Il potere totalitario ha dunque una duplice caratteristica: pietrifica e si rende inconoscibile. Il potere democratico ha invece dimostrato di avere una peculiarità diversa che Revelli descrive come capacità di creare la realtà attraverso le parole. L’esempio più significativo è il discorso del Segretario di Stato americano Colin Powell di fronte al Consiglio di Sicurezza dell’Onu quando ha raccontato all’opinione pubblica mondiale, con abbondante supporto di immagini e di elaborazioni virtuali, la favola delle armi di distruzione di massa nascoste dall’Iraq agli ispettori delle Nazioni Unite e denunciò i legami fra Saddam Hussein e al Qaeda. Il racconto di Powell ha poi creato la realtà della guerra in Iraq, che, come lo sguardo della Gorgone, ha pietrificato nel senso letterale del termine: ha trasformato in cumuli di macerie città e monumenti millenari. Le considerazioni di Revelli, con il costante riferimento ai miti della Gorgo-ne e delle Sirene, sono di rara efficacia, e invitano a riflettere sulle caratteristiche permanenti del potere e sull’enorme difficoltà di incatenarlo con la forza del diritto. Ma sarebbero state ancora più stimolanti se avesse spiegato meglio, oltre alle somiglianze, le differenze profonde che separano il potere totalitario da quello democratico. È vero che tanto il totalitarismo quanto lo Stato democratico hanno fatto credere menzogne che poi hanno contribuito a causare morte e distruzione. Ma è vero del pari che Colin Powell è stato immediatamente confutato, contestato e ha di fatto chiuso con quel discorso, ingloriosa-mente, la sua carriera politica. Nessuno ha denunciato Hitler o Goebbels per le menzogne che hanno portato la morte e la distruzione nel mondo.

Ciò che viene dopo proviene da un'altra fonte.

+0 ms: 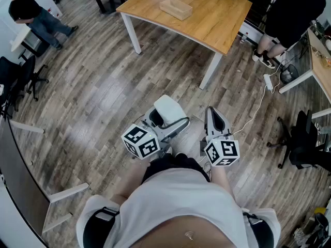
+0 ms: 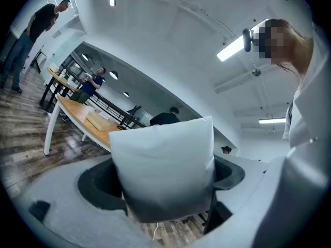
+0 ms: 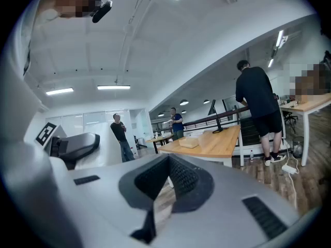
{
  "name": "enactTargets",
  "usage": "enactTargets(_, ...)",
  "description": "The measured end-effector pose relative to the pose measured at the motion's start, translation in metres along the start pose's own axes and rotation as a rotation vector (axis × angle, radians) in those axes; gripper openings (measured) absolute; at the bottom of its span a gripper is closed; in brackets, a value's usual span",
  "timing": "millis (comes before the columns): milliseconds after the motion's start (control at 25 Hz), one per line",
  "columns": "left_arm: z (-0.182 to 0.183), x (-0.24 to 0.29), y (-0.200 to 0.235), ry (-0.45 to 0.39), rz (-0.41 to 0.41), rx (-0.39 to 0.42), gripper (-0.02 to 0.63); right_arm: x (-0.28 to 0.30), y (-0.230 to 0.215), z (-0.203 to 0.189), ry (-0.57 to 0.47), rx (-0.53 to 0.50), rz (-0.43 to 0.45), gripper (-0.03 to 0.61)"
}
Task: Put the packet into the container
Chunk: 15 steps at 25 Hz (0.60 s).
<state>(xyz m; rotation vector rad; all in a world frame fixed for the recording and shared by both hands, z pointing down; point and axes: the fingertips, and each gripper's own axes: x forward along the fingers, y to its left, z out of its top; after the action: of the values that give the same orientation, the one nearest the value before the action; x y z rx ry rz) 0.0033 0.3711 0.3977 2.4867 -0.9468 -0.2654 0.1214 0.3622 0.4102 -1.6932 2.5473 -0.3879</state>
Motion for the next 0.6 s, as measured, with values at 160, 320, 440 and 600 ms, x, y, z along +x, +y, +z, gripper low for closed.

DIFFERENZE a parte, le democrazie contemporanee sembrano avere in comune con il totalitarismo l’inquietante propensione a produrre esseri umani banali, capaci di diventare spietati aguzzini che non si rendono conto di quello che fanno, o di rimanere indifferenti di fronte alla brutalità. I soldati americani guardavano impassibili i commilitoni che torturavano i prigionieri iracheni e molti di loro hanno inviato le immagini degli orrori di guerra a un apposito sito in cambio di video pornografici.
Delle tre caratteristiche del potere che Revelli ha discusso – pietrificare, sedurre, ridurre la persona a un essere moralmente indifferente – la terza è la più pericolosa perché è la più subdola, e contro di essa non abbiamo ancora trovato rimedio.